* _Instructions for the task_
Show the lines below that contain the string "room".

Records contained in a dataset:
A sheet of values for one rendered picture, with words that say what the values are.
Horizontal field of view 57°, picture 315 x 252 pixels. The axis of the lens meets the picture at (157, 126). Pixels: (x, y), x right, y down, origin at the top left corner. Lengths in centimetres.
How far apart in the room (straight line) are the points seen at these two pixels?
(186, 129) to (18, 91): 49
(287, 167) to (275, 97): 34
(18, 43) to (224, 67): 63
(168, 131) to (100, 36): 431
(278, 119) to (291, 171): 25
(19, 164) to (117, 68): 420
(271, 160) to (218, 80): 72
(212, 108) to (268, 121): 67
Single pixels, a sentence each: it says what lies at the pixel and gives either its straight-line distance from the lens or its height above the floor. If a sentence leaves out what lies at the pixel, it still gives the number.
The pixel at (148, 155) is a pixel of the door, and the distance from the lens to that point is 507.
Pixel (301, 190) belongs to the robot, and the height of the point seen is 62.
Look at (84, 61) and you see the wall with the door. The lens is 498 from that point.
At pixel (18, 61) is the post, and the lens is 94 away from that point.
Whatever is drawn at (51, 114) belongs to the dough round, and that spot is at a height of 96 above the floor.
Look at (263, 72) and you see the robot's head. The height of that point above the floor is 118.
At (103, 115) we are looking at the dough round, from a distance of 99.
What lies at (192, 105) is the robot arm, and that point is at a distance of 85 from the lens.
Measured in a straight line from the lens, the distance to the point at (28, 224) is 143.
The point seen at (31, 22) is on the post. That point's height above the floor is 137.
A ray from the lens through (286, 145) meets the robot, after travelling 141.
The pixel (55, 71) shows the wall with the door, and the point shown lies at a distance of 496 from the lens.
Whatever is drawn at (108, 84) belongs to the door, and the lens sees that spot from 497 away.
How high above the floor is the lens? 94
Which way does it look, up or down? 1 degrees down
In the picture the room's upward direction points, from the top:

* _Your response_
How far apart in the room (straight line) are the points seen at these two pixels?
In the picture the room's upward direction points, from the top:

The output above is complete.